Le jeune roi devint attentif. Marie Stuart, en voyant le front du roi se plisser, le prit et l’emmena dans l’embrasure de la fenêtre, où elle le cajola par de douces paroles dites à voix basse, et sans doute semblables à celles qu’elle lui adressait naguère à son lever. Les deux frères lurent alors les papiers livrés par la reine Catherine. En y trouvant des renseignements que leurs espions, monsieur de Braguelonne, le lieutenant-criminel du Châtelet, ignorait, ils furent tentés de croire à la bonne foi de Catherine de Médicis. Robertet vint et reçut quelques ordres secrets relatifs à Christophe. Le jeune instrument des chefs de la Réformation fut alors emmené par quatre gardes de la compagnie écossaise qui lui firent descendre l’escalier et le livrèrent à monsieur de Montrésor, le prévôt de l’hôtel. Ce terrible personnage conduisit lui-même Christophe, accompagné de cinq de ses sergents, dans la prison du château, située dans les caves voûtées de la tour aujourd’hui en ruine, que le concierge du château de Blois vous montre en disant que là se trouvaient les oubliettes.

Après un pareil événement, le conseil ne pouvait plus être qu’un simulacre: le roi, la jeune reine, le Grand-Maître, le cardinal de Lorraine y revinrent, emmenant Catherine vaincue, et qui n’y parla que pour approuver les mesures demandées par les Lorrains. Malgré la légère opposition du chancelier Olivier, le seul personnage qui fît entendre des paroles où poindait l’indépendance nécessaire à l’exercice de sa charge, le duc de Guise fut nommé lieutenant-général du royaume. Robertet apporta les provisions avec une célérité qui prouvait un dévouement qu’on pourrait appeler de la complicité. Le roi, donnant le bras à sa mère, traversa de nouveau la salle des gardes en annonçant à la cour qu’il allait le lendemain même au château d’Amboise. Cette résidence avait été abandonnée depuis que Charles VIII s’y était donné très-involontairement la mort en heurtant le chambranle d’une porte qu’il faisait sculpter, en croyant pouvoir entrer sans se baisser sous l’échafaudage. Catherine, pour masquer les projets des Guise, dit avoir l’intention de finir le château d’Amboise pour le compte de la couronne, en même temps qu’on achèverait son château de Chenonceaux. Mais personne ne fut la dupe de ce prétexte, et la cour s’attendit à de grands événements.

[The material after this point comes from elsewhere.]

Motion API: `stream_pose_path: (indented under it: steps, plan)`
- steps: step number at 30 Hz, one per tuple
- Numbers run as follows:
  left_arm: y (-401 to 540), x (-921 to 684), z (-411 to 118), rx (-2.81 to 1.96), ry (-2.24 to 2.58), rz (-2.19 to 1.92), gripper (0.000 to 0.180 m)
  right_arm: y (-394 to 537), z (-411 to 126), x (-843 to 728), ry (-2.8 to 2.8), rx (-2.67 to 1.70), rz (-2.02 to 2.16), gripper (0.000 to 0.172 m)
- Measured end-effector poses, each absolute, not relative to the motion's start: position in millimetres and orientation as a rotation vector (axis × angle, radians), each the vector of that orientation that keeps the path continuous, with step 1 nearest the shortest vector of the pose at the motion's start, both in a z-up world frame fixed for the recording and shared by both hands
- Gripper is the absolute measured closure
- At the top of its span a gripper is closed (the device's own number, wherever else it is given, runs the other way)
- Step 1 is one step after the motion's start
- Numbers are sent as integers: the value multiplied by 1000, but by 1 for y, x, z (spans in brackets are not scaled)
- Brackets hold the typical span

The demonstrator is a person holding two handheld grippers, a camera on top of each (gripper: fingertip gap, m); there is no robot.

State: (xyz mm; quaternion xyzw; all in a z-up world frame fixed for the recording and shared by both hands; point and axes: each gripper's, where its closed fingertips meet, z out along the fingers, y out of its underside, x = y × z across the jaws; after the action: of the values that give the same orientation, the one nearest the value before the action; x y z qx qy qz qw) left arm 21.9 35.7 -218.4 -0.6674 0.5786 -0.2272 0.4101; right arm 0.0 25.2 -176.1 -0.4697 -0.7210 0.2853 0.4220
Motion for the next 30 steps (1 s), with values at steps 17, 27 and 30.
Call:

Après avoir passé deux heures environ à se reconnaître dans l’obscurité de son cachot, Christophe finit par le trouver garni d’une boiserie grossière, mais assez épaisse pour rendre ce trou carré salubre et habitable. La porte, semblable à celle d’un toit à porc, l’avait contraint à se plier en deux pour entrer. A côté de cette porte, une grosse grille en fer ouverte sur une espèce de corridor donnait un peu d’air et de lumière. Cette disposition du cachot, en tout point semblable à celle des puits de Venise, disait assez que l’architecte du château de Blois appartenait à cette école vénitienne qui, au Moyen-Age, donna tant de constructeurs à l’Europe. En sondant ce puits au-dessus de la boiserie, Christophe remarqua que les deux murs qui le séparaient, à droite et à gauche, de deux puits semblables étaient en briques. En frappant pour reconnaître l’épaisseur, il fut assez surpris d’entendre frapper de l’autre côté.

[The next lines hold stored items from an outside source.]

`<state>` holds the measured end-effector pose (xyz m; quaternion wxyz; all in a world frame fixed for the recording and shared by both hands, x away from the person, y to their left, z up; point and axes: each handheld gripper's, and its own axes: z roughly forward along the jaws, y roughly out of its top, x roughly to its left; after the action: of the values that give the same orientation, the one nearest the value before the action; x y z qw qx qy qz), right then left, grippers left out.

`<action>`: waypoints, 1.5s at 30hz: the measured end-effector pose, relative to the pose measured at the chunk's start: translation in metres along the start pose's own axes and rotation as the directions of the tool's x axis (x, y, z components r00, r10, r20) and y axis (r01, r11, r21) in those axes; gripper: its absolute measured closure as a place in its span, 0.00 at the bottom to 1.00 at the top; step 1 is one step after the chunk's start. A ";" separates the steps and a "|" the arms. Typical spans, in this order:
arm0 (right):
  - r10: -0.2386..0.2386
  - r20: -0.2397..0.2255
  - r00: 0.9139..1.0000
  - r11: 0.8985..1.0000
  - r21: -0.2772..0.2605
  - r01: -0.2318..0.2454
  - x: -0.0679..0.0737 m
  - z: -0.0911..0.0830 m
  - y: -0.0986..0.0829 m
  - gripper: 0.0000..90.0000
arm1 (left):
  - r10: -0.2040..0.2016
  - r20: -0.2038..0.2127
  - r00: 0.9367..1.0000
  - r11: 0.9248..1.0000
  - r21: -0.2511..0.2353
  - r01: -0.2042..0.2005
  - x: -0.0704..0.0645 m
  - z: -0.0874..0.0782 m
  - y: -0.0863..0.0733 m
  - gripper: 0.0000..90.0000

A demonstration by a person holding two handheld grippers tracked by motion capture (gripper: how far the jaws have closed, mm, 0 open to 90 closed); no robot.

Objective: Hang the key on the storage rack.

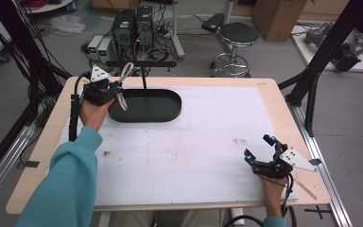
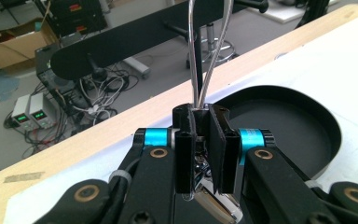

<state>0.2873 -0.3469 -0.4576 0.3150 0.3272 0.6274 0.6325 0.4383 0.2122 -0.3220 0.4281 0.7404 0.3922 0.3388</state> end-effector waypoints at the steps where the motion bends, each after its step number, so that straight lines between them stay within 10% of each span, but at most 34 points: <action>1: 0.000 0.000 1.000 1.000 0.000 0.000 0.000 0.000 0.000 0.04 | -0.013 0.004 1.000 1.000 -0.003 0.013 0.000 0.001 0.001 0.91; 19: 0.007 0.002 1.000 1.000 0.000 -0.007 0.001 0.000 0.000 0.04 | -0.070 -0.002 0.998 0.997 0.024 0.070 0.003 0.020 -0.001 0.91; 45: 0.008 0.000 1.000 1.000 0.001 -0.008 0.000 0.000 0.000 0.04 | -0.051 -0.062 0.997 0.996 0.073 0.055 -0.002 0.038 -0.008 0.90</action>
<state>0.2867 -0.3469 -0.4576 0.3124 0.3299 0.6262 0.6336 0.4667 0.1988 -0.3447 0.3970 0.7347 0.4367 0.3346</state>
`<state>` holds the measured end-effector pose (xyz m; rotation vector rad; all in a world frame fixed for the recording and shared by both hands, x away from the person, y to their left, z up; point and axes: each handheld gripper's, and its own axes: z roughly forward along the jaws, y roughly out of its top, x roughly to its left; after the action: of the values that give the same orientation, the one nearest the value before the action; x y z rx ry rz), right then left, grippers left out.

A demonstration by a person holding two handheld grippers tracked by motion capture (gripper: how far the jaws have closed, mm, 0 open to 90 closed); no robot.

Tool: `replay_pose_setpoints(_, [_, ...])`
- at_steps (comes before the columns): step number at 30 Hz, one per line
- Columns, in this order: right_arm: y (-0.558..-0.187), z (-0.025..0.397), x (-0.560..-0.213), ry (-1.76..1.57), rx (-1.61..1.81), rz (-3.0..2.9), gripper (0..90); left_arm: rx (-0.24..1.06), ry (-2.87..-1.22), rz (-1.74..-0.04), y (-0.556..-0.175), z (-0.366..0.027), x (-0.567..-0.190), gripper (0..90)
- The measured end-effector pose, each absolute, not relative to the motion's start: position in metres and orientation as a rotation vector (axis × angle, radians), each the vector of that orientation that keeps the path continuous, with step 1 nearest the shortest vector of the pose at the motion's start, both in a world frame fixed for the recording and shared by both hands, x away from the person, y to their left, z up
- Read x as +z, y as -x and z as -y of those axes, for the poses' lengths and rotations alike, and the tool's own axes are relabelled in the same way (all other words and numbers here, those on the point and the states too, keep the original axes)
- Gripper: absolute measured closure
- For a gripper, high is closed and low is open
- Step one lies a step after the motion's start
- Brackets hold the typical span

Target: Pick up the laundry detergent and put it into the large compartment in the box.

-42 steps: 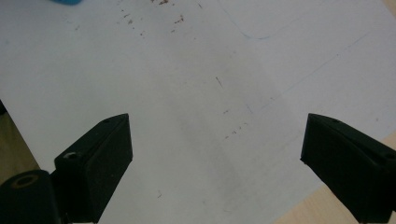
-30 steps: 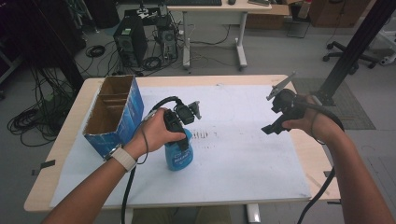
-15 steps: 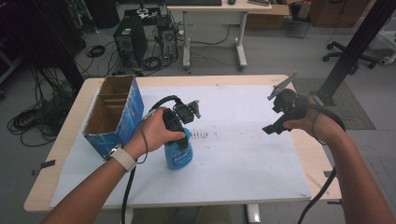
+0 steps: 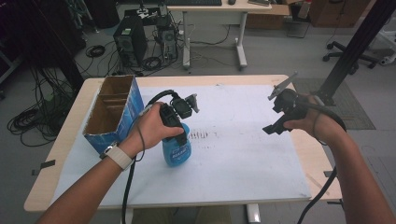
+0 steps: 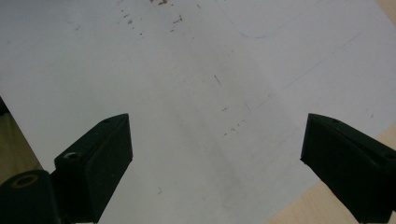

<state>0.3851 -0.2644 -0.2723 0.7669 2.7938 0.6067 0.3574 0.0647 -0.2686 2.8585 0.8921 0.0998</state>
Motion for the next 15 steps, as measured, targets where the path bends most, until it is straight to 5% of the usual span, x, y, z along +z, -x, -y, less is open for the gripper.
replay_pose_setpoints(15, [-0.383,0.265,-0.27,-0.77,0.61,-2.788,9.1,0.138,-2.83,-0.955,-0.351,-0.072,-0.244,37.1])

—Qui êtes-vous? lui demanda son voisin qui lui parla par le corridor.

—Je suis Christophe Lecamus.

—Moi, répondit la voix, je suis le capitaine Chaudieu, frère du ministre. On m’a pris cette nuit à Beaugency; mais heureusement il n’y a rien contre moi.

—Tout est découvert, dit Christophe. Ainsi vous êtes sauvé de la bagarre.

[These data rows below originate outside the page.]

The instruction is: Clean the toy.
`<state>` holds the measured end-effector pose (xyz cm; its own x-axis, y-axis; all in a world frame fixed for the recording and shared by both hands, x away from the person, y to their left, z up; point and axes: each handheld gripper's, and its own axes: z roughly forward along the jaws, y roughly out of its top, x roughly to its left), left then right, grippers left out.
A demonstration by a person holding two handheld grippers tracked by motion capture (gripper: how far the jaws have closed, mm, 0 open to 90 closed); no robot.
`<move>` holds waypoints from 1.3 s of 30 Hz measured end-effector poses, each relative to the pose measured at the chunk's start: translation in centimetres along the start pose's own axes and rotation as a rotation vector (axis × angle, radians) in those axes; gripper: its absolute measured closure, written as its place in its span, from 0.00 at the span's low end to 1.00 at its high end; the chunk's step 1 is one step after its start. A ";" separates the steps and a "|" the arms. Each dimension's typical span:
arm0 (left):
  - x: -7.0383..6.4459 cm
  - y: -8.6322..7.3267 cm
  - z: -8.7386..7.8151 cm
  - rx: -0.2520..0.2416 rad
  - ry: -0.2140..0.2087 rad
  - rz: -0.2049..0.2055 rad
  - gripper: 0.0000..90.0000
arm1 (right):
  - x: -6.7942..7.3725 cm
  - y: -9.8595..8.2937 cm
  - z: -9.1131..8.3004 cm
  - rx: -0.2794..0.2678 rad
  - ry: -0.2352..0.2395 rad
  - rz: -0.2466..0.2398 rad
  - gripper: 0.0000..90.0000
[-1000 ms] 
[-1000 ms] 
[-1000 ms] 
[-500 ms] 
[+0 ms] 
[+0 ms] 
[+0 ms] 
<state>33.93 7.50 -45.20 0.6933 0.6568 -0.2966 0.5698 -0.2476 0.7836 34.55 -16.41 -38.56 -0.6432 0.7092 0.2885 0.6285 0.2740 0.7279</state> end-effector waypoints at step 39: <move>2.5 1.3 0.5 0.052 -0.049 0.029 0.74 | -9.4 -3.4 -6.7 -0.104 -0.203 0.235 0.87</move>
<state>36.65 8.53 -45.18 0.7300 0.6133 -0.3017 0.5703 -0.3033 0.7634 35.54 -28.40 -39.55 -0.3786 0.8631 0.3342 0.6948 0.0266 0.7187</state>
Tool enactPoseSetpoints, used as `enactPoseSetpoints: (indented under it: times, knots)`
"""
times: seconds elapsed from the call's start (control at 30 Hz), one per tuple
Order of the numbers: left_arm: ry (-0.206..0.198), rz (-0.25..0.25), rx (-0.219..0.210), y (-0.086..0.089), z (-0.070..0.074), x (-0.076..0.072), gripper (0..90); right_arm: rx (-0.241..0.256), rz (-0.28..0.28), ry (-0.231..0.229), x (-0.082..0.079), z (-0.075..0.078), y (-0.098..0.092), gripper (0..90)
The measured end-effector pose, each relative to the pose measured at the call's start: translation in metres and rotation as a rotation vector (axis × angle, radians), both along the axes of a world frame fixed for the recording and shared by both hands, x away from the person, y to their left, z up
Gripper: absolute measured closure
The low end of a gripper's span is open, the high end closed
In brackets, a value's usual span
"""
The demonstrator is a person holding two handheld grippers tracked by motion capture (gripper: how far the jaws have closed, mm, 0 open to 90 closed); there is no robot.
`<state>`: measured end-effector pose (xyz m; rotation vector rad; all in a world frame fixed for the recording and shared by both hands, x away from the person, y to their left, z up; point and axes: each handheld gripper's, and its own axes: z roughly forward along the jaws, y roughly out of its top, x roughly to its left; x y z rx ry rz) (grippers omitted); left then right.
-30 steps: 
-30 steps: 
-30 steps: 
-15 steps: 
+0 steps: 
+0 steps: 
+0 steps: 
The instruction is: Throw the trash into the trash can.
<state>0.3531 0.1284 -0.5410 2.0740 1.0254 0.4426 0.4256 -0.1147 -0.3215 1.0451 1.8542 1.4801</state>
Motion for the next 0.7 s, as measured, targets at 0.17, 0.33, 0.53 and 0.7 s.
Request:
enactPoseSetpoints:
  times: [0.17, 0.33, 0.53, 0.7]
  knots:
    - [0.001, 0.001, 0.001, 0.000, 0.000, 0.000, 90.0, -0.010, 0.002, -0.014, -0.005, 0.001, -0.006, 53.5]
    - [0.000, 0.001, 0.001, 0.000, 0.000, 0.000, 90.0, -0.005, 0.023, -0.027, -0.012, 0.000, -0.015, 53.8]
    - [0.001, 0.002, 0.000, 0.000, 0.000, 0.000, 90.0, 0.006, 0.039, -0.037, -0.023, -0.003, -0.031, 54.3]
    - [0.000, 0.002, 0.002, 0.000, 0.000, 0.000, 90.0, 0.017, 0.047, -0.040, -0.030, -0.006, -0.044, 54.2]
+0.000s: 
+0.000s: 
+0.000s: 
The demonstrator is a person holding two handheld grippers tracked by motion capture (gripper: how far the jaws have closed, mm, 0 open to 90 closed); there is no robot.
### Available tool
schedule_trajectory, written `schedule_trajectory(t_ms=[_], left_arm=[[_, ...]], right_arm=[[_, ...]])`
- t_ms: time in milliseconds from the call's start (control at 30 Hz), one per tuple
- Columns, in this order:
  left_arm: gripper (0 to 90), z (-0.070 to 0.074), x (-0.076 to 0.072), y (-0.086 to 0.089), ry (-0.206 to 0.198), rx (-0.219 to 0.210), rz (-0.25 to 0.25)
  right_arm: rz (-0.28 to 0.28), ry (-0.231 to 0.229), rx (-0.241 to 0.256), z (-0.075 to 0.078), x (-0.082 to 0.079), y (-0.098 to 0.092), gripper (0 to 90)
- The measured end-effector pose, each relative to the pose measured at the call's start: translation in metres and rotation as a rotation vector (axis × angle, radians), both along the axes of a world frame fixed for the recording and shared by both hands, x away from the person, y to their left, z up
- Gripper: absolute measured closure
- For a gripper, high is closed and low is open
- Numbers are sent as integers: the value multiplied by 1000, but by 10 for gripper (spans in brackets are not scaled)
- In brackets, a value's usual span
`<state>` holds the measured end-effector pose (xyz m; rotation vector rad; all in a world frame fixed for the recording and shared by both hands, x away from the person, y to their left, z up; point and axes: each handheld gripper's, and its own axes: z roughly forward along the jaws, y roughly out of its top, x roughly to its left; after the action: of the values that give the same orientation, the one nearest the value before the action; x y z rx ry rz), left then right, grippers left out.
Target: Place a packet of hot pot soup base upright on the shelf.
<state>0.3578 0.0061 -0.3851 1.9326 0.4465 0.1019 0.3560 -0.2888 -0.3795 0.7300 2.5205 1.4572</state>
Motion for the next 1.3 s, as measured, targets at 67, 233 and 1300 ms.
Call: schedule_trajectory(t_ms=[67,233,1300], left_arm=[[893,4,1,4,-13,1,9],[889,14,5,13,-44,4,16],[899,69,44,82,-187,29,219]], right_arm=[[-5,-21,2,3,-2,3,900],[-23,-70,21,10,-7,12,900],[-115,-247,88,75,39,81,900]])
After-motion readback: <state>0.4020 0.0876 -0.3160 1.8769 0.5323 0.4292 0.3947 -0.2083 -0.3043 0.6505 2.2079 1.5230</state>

—Nous avons trois mille hommes en ce moment dans les forêts du Vendômois, et tous gens assez déterminés pour enlever la reine-mère et le roi pendant leur voyage. Heureusement la Renaudie a été plus fin que moi, il s’est sauvé. Vous veniez de nous quitter quand les guisards nous ont appris.

—Mais je ne connais point la Renaudie...

—Bah! mon frère m’a tout dit, répondit le capitaine.